In various preferred embodiments of this invention the hydrogen treated material can be fractionated into a normally gaseous fraction, an intermediate liquid fraction boiling in the range from about 200° up to about 600° F. and a liquid fraction boiling above about 600° F. and containing the catalyst. The intermediate fraction boiling from about 200° to about 600° F. can be recycled and employed as the liquid hydrocarbon to form the combined suspension. Also the solid carbonaceous material can be subjected to a reduction in size, such as, for example, by grinding, either alone or in the presence of a liquid hydrocarbon such as the intermediate fraction boiling from about 200° to about 600° F. or in the presence of the petroleum residuum. Also the reaction between hydrogen and hydrocarbon can be effected by passing the hydrogen and combined suspension upwardly through a plug-flow reactor.
The concentration of the hydroconversion catalyst suspended in the feedstock generally ranges from about 10 to about 10,000 ppm (0.001 to 1.0% by weight), preferably from about 50 to about 5,000 ppm, on a once-through basis and is usually sufficiently low enough to remain in the desulfurized product sold to customer. Partial removal of solids may be desirable if the original carbonaceous solids have a high ash content and as the catalyst concentration approaches the 10,000 ppm level. If such removal is practiced, a variety of known methods such as filtration, or centrifuging can be employed.
It has been found that for a catalyst concentration in this low range, the oil-coal suspension is exposed to adequate catalyst surface area for simultaneous metals sorption and desulfurization to proceed to adequate levels of completion.
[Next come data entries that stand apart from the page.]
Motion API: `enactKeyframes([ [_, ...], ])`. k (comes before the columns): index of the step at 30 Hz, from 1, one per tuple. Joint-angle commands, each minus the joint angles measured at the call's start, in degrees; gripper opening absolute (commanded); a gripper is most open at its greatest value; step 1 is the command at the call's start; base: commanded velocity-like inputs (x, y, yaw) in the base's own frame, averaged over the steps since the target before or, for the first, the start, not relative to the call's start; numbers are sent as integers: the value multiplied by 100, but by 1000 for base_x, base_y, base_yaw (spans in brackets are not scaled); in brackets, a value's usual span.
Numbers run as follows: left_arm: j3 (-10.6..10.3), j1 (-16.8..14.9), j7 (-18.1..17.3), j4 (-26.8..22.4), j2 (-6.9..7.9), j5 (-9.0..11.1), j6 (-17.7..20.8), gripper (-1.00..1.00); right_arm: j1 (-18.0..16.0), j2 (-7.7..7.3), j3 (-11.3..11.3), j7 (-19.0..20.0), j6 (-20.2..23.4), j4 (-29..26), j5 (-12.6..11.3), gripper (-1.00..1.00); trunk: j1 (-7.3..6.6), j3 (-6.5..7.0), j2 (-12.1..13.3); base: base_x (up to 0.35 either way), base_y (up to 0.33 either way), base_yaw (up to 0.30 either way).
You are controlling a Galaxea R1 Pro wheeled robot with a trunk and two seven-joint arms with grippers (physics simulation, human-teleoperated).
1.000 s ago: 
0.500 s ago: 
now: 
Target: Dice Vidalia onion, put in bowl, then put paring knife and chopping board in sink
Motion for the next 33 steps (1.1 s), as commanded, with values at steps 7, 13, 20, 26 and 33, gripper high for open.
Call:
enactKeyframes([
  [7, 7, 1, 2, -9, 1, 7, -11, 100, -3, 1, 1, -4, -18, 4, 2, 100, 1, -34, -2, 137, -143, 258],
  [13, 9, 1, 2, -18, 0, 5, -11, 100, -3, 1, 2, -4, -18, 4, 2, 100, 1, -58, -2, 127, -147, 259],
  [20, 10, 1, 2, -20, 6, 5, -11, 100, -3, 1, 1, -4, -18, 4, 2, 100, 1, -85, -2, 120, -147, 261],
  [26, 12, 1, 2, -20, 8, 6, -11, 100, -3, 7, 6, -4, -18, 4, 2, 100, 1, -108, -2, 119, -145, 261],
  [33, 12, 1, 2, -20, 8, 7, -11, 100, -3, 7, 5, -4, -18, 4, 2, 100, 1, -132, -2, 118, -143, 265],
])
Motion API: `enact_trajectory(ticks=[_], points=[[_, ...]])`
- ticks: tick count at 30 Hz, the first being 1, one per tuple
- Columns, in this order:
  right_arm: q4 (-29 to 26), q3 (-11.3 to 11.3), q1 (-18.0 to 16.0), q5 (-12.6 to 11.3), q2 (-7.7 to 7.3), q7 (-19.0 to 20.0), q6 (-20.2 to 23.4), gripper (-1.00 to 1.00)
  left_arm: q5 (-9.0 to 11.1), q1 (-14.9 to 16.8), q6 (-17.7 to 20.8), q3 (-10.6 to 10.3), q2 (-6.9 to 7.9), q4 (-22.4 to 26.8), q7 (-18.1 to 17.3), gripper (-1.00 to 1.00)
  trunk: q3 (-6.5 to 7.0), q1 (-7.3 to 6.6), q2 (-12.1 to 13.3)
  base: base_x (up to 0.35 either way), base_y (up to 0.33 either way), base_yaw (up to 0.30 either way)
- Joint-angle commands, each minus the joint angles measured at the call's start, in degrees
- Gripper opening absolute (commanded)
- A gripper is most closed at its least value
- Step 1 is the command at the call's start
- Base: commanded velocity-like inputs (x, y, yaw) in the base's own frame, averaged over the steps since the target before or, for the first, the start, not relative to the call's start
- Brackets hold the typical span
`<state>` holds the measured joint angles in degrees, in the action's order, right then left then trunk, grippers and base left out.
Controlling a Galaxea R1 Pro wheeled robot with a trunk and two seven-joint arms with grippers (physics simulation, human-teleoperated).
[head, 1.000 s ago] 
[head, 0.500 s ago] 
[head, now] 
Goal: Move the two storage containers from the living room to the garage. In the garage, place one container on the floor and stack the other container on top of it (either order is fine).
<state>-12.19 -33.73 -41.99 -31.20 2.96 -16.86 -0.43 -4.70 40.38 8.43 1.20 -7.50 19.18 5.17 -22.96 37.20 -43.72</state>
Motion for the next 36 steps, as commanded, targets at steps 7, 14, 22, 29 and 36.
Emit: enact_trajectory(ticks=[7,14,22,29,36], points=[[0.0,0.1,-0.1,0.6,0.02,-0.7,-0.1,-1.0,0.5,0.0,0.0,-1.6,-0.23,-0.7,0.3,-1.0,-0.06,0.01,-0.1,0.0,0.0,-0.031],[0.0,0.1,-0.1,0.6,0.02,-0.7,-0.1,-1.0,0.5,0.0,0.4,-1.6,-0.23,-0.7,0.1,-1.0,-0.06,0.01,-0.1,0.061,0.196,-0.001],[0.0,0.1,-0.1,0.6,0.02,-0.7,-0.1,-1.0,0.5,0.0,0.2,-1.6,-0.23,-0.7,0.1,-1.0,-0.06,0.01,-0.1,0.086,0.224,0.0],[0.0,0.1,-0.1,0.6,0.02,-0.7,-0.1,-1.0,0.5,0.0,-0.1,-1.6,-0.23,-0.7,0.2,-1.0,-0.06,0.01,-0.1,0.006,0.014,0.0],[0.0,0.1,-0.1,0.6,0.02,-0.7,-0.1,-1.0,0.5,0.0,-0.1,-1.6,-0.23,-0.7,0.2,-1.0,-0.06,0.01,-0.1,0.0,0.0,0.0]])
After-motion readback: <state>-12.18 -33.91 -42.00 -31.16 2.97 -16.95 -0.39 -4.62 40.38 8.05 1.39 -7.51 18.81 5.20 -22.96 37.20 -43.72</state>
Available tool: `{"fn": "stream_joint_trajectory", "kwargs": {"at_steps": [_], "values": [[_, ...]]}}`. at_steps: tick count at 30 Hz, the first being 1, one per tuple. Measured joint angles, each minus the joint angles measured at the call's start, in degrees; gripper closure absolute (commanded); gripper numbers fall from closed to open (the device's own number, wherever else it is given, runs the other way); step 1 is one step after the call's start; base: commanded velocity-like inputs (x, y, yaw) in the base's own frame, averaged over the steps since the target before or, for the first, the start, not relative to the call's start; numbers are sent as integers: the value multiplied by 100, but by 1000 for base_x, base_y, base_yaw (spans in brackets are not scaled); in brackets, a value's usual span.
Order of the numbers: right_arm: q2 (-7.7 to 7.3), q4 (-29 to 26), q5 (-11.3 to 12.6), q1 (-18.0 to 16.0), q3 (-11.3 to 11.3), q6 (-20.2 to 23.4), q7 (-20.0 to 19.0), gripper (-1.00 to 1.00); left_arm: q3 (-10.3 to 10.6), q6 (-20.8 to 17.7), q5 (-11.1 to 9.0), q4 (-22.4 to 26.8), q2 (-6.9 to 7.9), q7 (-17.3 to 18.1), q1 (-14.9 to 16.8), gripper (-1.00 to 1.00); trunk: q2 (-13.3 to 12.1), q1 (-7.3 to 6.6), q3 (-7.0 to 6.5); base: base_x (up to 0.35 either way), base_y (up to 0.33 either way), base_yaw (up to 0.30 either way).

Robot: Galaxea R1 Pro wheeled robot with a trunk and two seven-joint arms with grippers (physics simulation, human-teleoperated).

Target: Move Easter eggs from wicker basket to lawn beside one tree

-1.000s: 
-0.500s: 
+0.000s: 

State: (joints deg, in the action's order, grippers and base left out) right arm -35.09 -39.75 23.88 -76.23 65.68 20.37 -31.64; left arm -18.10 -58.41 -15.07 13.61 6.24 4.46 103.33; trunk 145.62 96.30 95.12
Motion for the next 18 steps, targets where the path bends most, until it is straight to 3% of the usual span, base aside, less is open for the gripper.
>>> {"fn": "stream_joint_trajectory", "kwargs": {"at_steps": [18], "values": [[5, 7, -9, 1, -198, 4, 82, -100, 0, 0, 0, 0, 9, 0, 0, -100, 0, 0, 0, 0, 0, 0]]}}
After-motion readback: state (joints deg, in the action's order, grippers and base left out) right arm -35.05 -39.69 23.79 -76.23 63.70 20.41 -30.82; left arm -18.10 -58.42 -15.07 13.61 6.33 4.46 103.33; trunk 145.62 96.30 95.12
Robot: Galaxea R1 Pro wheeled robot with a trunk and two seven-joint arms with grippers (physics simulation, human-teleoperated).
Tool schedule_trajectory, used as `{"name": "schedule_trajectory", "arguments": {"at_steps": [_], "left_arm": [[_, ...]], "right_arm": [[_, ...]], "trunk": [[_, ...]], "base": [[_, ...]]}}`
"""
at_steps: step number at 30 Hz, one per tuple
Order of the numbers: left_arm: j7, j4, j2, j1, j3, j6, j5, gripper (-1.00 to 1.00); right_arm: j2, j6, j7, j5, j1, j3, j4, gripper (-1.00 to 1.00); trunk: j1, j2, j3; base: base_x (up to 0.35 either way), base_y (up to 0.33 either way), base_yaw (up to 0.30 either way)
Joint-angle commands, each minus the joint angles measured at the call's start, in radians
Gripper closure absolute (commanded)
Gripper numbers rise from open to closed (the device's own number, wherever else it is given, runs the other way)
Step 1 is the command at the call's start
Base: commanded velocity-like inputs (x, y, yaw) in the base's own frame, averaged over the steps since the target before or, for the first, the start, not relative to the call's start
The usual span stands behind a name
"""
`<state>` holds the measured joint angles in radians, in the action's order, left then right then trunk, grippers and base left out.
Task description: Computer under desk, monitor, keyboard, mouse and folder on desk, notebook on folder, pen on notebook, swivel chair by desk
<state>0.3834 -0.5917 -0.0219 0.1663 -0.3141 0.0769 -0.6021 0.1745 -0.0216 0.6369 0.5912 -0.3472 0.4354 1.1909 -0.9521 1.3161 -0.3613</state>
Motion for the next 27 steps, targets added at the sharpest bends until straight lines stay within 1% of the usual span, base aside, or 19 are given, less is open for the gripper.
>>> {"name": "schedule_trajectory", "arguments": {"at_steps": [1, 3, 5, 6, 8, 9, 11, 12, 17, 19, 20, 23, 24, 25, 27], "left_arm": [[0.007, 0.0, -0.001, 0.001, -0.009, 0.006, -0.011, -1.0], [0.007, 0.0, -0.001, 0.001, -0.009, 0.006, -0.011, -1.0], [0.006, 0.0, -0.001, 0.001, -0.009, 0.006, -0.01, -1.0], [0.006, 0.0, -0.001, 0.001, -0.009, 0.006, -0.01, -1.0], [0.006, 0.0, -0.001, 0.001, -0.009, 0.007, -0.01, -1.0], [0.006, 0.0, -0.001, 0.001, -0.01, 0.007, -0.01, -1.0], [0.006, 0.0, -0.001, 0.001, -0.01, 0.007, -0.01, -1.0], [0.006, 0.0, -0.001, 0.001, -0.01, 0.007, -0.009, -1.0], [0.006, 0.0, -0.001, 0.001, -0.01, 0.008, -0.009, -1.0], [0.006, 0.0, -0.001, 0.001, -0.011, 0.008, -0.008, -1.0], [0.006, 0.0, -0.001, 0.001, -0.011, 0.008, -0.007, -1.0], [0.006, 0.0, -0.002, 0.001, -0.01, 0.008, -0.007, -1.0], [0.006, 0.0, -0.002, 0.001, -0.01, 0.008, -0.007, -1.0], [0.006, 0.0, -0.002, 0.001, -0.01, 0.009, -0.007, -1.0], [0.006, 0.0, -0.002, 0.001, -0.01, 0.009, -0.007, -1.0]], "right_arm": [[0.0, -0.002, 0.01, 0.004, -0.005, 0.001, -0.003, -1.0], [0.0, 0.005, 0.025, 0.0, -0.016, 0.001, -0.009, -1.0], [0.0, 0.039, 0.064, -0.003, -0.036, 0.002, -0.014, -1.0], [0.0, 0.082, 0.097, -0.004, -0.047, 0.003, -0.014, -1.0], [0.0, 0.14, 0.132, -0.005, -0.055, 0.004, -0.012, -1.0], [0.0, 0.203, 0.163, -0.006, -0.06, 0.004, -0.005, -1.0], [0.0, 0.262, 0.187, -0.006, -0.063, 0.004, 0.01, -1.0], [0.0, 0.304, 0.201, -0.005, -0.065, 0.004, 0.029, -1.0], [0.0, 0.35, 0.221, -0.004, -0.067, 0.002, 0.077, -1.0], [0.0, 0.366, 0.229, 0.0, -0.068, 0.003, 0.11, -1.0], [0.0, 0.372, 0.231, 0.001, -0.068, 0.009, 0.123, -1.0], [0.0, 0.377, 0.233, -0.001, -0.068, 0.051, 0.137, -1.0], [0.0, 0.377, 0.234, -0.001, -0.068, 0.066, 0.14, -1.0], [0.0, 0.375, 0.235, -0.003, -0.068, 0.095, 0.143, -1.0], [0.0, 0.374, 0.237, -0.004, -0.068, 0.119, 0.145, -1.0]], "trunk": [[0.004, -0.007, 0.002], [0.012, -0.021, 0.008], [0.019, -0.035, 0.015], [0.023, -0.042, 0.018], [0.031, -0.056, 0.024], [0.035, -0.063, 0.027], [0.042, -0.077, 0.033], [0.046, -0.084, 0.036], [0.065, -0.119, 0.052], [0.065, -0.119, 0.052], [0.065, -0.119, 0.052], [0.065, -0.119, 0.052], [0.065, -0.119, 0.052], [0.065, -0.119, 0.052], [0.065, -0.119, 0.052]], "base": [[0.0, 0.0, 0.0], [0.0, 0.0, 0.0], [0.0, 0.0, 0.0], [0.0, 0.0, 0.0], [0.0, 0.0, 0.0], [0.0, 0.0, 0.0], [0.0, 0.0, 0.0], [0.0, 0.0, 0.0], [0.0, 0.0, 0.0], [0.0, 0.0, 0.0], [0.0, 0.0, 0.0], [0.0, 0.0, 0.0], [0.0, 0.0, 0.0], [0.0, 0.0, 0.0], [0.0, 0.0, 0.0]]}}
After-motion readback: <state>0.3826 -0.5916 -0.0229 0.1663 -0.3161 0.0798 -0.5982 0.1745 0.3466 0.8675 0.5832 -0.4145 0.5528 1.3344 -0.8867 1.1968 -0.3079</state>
It has also been found that it is desirable that the ratio of catalyst surface area to the weight of suspension be in the range from about 0.09 to about 7.0 m.2 /kg. of suspension (45-3500 ft.2 /100 lbs.) to achieve such adequate levels of completion. Thus, one is able to operate the present process at steady state conditions without the necessity of making temperature changes to accommodate for the deactivation of the catalyst. At the same time, overall catalyst losses are no greater than the catalyst consumption in conventional regenerative processes. This process avoids the necessity of the prior art steps of separating the catalyst from the liquid products, regenerating the catalyst and recycling the catalyst to the contact zone.
The effective life of the catalyst employed in the present process in general coincides with the residence time of the suspended catalyst within the contact zone. The catalyst and other solids in the suspension may have a residence time slightly greater than the residence time of the liquid in the contact zone because of rheological differences. However, such difference has no major effect on the results of this system which operates with a residence time in the range of about 5 to 180 minutes, preferably 15 to 120 minutes. This results in the full utilization of the effective life of the catalyst and in an avoidance of prior art problems associated with catalyst deactivation and poisoning through coking and accumulation of metals, metal salts and foreign sediment requiring separation, regeneration and/or related steps.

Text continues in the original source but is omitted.